I know you are taking part to various studies, I am amazed that the researchers involved don't give you any feedback. I find this quite upsetting actually. In the UK we tell people what we have found and how it compares to the group sampled. It is a shame there is nothing you can learn about yourself from there.

I'd opt for detailed MRI and SPECT scans. One assessment we have started to refer families to, is to look for the maintenance of primitive reflexes and presence of normal reflexes. Even very high functioning AS kids have retained abnormally some primitive reflexes. The work proposed to correct this is called'Developmental Reflexive Rehabilitation.' I am copying from the BIRD organization web site (b-i-r.d org uk) that does this in the UK-It is based on a series of movement patterns which facilitate neurological feedback to the brain. These movements inhibit the 'primitive' reflexes that have either not developed properly from the infantile reflexes present in everyone in the first year or two of life - or which have been re-released at a later stage through brain injury.

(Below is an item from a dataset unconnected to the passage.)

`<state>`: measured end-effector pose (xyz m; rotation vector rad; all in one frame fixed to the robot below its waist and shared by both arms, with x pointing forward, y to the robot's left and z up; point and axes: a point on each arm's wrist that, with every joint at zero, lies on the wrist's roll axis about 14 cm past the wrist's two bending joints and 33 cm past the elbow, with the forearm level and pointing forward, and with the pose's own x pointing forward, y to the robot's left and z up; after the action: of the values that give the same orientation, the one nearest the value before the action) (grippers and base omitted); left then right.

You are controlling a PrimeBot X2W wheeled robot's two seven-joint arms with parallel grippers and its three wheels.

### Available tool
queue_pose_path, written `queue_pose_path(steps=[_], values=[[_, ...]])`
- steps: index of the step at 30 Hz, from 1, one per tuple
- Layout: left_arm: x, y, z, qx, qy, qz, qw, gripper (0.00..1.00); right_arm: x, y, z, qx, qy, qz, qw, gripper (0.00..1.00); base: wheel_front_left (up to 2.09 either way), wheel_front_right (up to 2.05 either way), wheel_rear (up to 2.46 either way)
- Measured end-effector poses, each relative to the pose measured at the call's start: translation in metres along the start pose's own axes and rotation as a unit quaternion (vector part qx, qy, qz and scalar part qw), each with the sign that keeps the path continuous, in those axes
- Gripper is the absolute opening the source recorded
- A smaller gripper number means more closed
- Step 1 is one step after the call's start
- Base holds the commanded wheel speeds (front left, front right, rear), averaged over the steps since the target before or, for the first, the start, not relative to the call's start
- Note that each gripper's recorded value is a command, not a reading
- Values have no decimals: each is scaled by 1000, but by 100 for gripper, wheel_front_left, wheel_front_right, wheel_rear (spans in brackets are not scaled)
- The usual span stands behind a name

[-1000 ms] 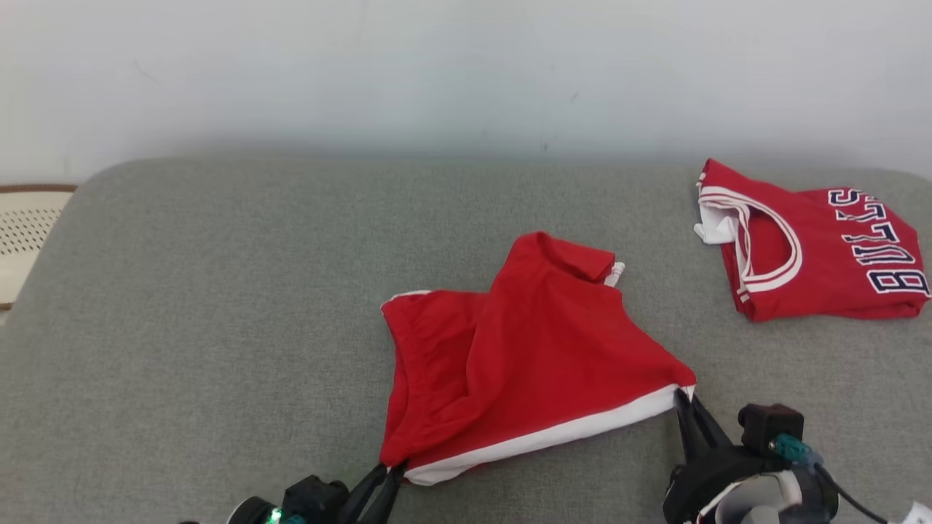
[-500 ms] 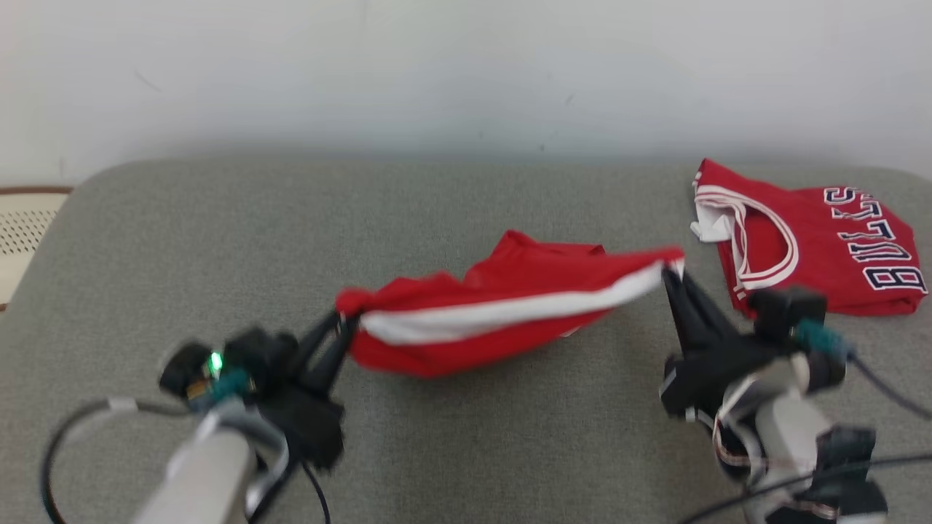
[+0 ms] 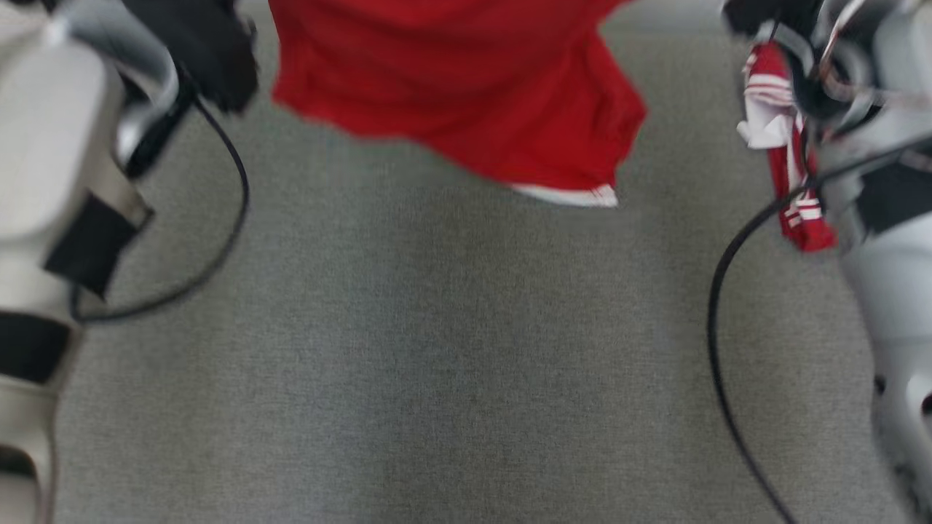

These primitive reflexes affect a person's development and functioning on a physical, psychological, social and cognitive basis.

I think this is a very interesting complementary approach and for once, one intervention free to parents here. Eye tracking, sensory motor integration etc.

Other than this, I think neurofeedback and for some FastForWords are also very valuable interventions that tell indirectly how the brain functions.

Finally go back with your parent's help to your development history, very often there are clues as to why you are who you are today.